Ad Atticum 12.12
Ad Atticum 12.12
Headnote
Cicero to Atticus, written from Astura on the seventeenth day before the Kalends of April — Perseus: Asturae xvii K.~Apr.~a.~709 (45). Tullia, Cicero’s only daughter, had died in mid-February of that year, perhaps a month before this letter. Cicero, refusing to return to Rome, had withdrawn to Astura on the Latian coast; from there he writes to Atticus almost every day, not because he has anything to report but because the daily letter is what is now holding him to ordinary life. The voice of this letter is the voice of those months: spare, withdrawn, businesslike on the surface, with the grief implied rather than spoken.
Two matters in front of him.
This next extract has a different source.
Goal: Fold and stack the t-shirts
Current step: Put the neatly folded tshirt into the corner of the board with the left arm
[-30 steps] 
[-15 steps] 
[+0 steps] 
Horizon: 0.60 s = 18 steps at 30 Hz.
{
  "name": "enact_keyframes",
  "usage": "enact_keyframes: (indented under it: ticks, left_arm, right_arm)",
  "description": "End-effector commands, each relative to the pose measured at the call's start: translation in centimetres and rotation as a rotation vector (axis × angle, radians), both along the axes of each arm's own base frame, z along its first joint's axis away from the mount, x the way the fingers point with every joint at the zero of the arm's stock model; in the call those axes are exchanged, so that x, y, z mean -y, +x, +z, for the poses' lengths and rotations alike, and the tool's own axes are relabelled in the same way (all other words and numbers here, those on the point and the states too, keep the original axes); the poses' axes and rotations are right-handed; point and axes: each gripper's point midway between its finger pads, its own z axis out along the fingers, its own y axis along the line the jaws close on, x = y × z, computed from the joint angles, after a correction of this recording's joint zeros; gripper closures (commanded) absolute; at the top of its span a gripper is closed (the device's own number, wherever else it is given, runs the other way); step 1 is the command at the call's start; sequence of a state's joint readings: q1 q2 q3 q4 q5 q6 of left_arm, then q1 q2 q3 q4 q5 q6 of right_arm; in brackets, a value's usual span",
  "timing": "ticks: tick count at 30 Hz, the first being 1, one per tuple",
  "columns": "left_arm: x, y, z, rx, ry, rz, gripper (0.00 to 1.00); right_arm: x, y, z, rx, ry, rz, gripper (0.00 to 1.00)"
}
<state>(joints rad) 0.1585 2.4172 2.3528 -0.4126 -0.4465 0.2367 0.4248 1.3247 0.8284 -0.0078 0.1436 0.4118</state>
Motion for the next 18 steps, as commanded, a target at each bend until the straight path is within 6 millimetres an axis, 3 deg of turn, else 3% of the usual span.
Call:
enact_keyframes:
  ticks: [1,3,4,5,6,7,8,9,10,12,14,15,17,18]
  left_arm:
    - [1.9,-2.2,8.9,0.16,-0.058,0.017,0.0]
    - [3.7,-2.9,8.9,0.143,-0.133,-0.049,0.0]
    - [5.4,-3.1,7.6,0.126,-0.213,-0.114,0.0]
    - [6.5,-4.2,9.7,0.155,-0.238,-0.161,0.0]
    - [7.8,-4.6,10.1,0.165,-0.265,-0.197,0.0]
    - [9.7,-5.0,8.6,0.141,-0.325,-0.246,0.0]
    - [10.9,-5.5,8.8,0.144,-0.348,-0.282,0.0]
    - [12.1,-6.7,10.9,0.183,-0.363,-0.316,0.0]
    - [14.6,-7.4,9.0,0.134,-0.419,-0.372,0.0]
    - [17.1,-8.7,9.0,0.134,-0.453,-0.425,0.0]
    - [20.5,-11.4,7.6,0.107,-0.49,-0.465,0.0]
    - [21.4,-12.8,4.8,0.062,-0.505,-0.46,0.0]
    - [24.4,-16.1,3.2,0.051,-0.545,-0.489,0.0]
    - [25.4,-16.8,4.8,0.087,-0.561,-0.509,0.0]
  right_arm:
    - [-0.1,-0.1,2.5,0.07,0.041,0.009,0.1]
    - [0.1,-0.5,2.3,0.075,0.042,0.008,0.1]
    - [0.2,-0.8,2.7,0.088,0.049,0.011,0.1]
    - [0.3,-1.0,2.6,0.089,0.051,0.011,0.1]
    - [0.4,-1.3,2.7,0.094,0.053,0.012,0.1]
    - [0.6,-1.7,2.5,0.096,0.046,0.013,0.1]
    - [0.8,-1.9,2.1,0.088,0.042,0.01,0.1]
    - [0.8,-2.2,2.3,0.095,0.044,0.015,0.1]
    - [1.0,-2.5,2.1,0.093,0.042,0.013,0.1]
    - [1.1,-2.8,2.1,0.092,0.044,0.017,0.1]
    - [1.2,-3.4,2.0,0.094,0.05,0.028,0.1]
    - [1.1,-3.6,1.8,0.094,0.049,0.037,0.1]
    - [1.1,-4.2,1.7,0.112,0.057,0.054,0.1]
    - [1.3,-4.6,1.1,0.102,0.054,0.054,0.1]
The first is the dowry: with Tullia’s marriage to Dolabella formally ended and Tullia herself now dead, the money owed back to her estate has to be settled, and Balbus’s proposal to transfer the debt by assignment is on the table. Cicero presses Atticus to close it. The second, and the quiet centre of the letter, is the fanum — the shrine he intends to build to consecrate Tullia. The island at Arpinum could afford a true apoth\=eosis, he says, but its very remoteness might make the honour look smaller; his mind is now turning to a site in the suburban horti of Rome. The second section, ostensibly about which philosophers should figure in his dialogues, ends in the line that gives the letter its weight: I have nothing to write to you about, but I write all the same, to draw your letters out of me — not that I expect anything from them, but somehow I still expect.